A theory developed in this way can no longer start by
examining concrete ideals immanent in traditional forms of life. It must orient
itself to the range of learning processes that is opened up at a given time by
a historically attained level of learning. It must refrain from critically
evaluating and normatively ordering totalities, forms of life and cultures, and
life-contexts and epochs as a whole. And yet it can take up some of the
intentions for which the interdisciplinary research program of earlier critical
theory remains instructive.
Coming at the end of a complicated study of the main features of a theory of communicative action, this suggestion cannot count even as a "promissory note." It is less a promise than a conjecture." (Habermas, 1987, p. 383)
While space prevents a detailed analysis of the evidence
from the living theories, they can also meet the five criteria of validity
described by Herr and Anderson and the criterion of transformational validity
described by James (2007) and which I referred to earlier.
1. Outcome validity centers on whether and to what extent actions taken during the study proved efficacious in improving educational practices for students.
2. Process validity is softer and more difficult to prove, as it asks the question of whether and to what extent the project resulted in an increase in knowledge and systems that improve the overall educational environment that was studied.
3. Democratic validity is proved through data and analysis of increased participation of the underserved in decision-making positions.
4. Catalytic validity demonstrated when the project results in greater than could be expected involvement from outside parties in the issue being studied.
5. Dialogic
validity is the extent to which the PAR
practitioner can demonstrate that a diverse group of stakeholders were involved
in reviewing data, results, and conclusions and provided input into the final
analysis (Herr & Anderson, 2005, pp. 55–57).
Looking at the video-clips above, and seeing them together,
I am aware of flows of relational values and understandings that are connecting
through the boundaries of the clips and commentaries. I feel privileged and
revitalised in experiencing the life-affirming energies, the love for what we
are doing and the pleasure of sharing our ways of being, enquiring and knowing
as we learn to express these values and understandings more fully within the
hostspace of the universe we inhabit.
The access to streamed servers over the past year has
transformed my capacity to share ideas using visual narratives because of the
speed of downloading the video-clips.
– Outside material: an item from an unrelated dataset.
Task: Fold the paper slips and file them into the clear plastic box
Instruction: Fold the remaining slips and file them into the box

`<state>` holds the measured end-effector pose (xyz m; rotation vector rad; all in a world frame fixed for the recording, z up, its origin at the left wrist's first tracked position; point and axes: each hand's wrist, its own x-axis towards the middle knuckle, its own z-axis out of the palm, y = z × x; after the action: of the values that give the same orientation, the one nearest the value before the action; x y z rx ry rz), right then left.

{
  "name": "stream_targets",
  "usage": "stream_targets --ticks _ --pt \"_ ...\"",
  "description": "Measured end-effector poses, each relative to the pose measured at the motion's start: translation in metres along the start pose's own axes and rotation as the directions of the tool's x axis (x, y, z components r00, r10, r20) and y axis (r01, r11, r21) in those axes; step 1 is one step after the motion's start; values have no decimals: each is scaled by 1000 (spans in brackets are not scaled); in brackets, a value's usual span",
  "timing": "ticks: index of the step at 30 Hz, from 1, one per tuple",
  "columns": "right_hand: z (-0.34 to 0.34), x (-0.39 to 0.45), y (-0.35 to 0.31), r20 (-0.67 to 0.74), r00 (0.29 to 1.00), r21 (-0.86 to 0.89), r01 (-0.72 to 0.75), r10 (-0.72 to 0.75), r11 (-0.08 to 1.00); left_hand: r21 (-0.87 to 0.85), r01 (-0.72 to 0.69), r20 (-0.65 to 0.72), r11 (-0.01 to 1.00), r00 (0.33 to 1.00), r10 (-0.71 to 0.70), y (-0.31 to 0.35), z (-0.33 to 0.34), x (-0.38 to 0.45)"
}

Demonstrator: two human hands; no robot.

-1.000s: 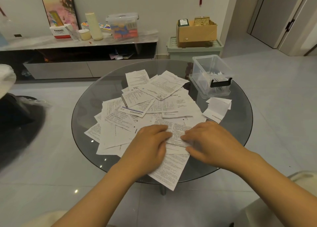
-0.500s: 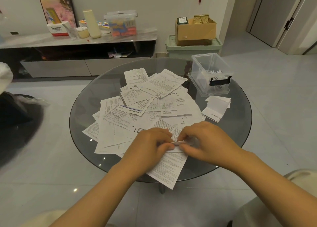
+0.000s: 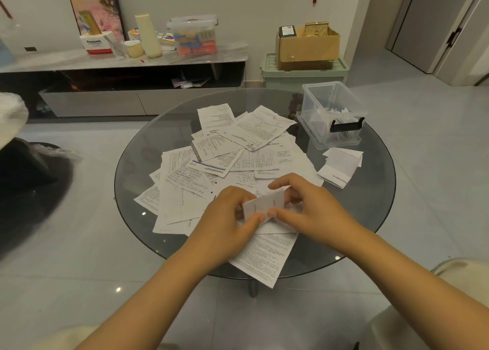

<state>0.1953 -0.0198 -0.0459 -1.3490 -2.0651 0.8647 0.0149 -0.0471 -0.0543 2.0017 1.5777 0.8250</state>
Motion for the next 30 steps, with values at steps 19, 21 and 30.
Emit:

The theses referred to in this paragraph were
produced before the access to the streamed servers and under the old
regulations of the University of Bath that did not permit the submission of
e-media. In my enthusiasm for multi-media accounts I do not want to forget the
continuing historical, cultural and educational influences of the living theory
theses of Larter (1987), Eames (1996), Holley (1997), D'Arcy (1998), Austin
(2001), Finnegan (2000) and Cunningham (1999) in their flow through web-space
from http://people.bath.ac.uk/edsajw/living.shtml
. For those wanting to see how propositional theories can be integrated into a
living theory I recommend Part Three of Finnegan's thesis at http://people.bath.ac.uk/edsajw/fin.shtml
where he engages with the ideas of Rawls and Sen in relation to justice. In her
study of her educational relationships with an individual pupil, with a class
of pupils and with a school-wide staff appraisal system, Holley (1997) shows
her engagement and educational influence in her own learning with her pupil,
class and colleagues, as she answers her question How do I as a teacher-researcher
contribute to the development of a living educational theory through an
exploration of my values in my professional practice? Holley engages with the institutional and national
power relations that are seeking to impose a hierarchical form of appraisal as
she demonstrates how this imposition can be resisted and transcended with a
participatory form of appraisal with colleagues. Larter
(1987) breaks the mould of propositional presentations in research degrees with
a dialogical presentation of An action research approach
to classroom discussion in the examination years :
The
dissertation is presented in a dialogical form as part of an exploration of a
logic of question and answer and generates the possibility of a different
definition of generalisation. This is also an attempt to reflect the nature of
the research itself - that is, discussions between students, colleagues and
myself as well as internal dialogues.
I have also been concerned with
issues of validity which have been raised in this form of enquiry. Because of
the dialogical nature of the research, the dissertation contains extracts from
conversations between colleagues and myself who discussed video films, sound
recordings, students' writing as well as my own writing about what I observed.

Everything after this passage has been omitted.